● **Task objective**:
Starting with the line that contains "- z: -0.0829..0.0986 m", write out each line through the end of the listing, unchanged. Output nothing else.

● **Dataset content**:
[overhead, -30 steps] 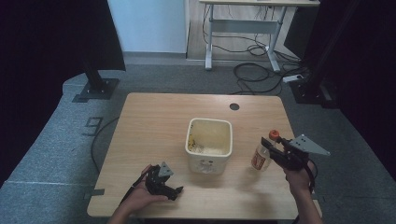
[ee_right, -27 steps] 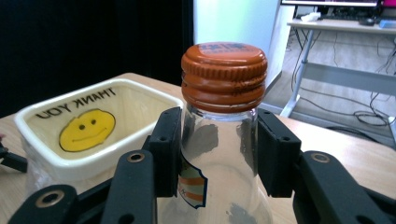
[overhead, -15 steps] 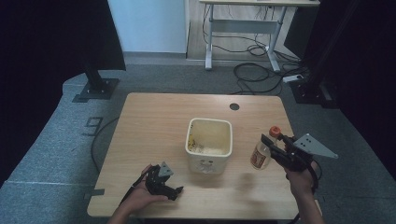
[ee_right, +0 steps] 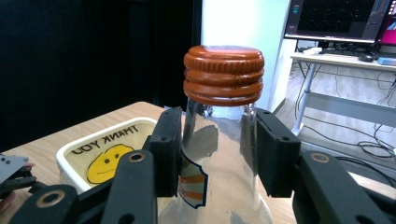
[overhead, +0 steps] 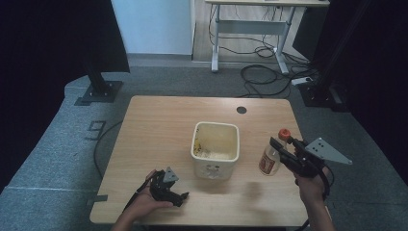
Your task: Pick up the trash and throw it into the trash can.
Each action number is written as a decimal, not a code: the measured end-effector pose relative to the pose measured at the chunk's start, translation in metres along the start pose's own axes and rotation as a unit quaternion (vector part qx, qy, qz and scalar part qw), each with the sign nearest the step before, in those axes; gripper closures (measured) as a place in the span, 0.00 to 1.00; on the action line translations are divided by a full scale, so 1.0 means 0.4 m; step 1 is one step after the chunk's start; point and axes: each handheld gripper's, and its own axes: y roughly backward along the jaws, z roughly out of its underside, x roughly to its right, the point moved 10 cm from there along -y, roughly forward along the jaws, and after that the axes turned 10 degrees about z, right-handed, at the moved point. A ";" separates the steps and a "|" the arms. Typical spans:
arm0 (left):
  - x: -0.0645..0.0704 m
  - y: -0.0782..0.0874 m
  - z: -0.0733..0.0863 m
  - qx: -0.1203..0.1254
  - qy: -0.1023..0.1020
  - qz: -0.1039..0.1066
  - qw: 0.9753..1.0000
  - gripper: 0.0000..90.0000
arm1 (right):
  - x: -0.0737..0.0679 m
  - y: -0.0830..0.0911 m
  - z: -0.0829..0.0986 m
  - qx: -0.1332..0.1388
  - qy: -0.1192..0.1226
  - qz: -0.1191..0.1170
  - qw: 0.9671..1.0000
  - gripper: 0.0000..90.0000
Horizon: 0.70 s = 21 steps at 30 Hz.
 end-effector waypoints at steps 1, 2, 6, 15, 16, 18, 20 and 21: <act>0.000 0.000 0.000 0.000 0.000 0.000 1.000 0.00 | -0.002 0.000 -0.002 0.000 0.000 0.000 1.000 0.63; 0.000 0.000 0.000 0.000 0.000 0.000 1.000 0.00 | -0.003 0.000 -0.003 0.000 0.001 -0.001 1.000 0.63; 0.000 0.000 0.000 0.000 0.000 0.000 1.000 0.00 | -0.011 -0.001 -0.009 0.002 -0.001 -0.004 1.000 0.63; 0.000 0.000 0.000 0.000 0.000 0.000 1.000 0.00 | -0.035 -0.009 -0.028 0.008 0.002 -0.011 1.000 0.63; 0.000 0.000 0.000 0.000 0.000 0.001 1.000 0.00 | -0.038 -0.010 -0.033 0.010 0.001 -0.012 1.000 0.63; 0.000 0.000 0.000 0.000 0.000 0.001 1.000 0.00 | -0.044 -0.013 -0.044 0.013 -0.002 -0.016 1.000 0.63; 0.000 0.000 0.000 0.000 0.000 0.001 1.000 0.00 | -0.050 -0.015 -0.055 0.016 -0.005 -0.018 1.000 0.63; 0.000 0.000 0.000 0.000 0.000 0.001 1.000 0.00 | -0.051 -0.016 -0.061 0.017 -0.005 -0.018 1.000 0.63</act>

● **Solved exercise**:
  - z: -0.0829..0.0986 m
  - qx: -0.1332..0.1388
  - qy: -0.1192..0.1226
  - qz: -0.1191..0.1170
  - qw: 0.9671..1.0000
  - gripper: 0.0000..90.0000
Horizon: 0.70 s = 21 steps at 30 Hz.
 end-effector waypoints at steps 1, 2, 6, 15, 16, 18, 20 and 21: <act>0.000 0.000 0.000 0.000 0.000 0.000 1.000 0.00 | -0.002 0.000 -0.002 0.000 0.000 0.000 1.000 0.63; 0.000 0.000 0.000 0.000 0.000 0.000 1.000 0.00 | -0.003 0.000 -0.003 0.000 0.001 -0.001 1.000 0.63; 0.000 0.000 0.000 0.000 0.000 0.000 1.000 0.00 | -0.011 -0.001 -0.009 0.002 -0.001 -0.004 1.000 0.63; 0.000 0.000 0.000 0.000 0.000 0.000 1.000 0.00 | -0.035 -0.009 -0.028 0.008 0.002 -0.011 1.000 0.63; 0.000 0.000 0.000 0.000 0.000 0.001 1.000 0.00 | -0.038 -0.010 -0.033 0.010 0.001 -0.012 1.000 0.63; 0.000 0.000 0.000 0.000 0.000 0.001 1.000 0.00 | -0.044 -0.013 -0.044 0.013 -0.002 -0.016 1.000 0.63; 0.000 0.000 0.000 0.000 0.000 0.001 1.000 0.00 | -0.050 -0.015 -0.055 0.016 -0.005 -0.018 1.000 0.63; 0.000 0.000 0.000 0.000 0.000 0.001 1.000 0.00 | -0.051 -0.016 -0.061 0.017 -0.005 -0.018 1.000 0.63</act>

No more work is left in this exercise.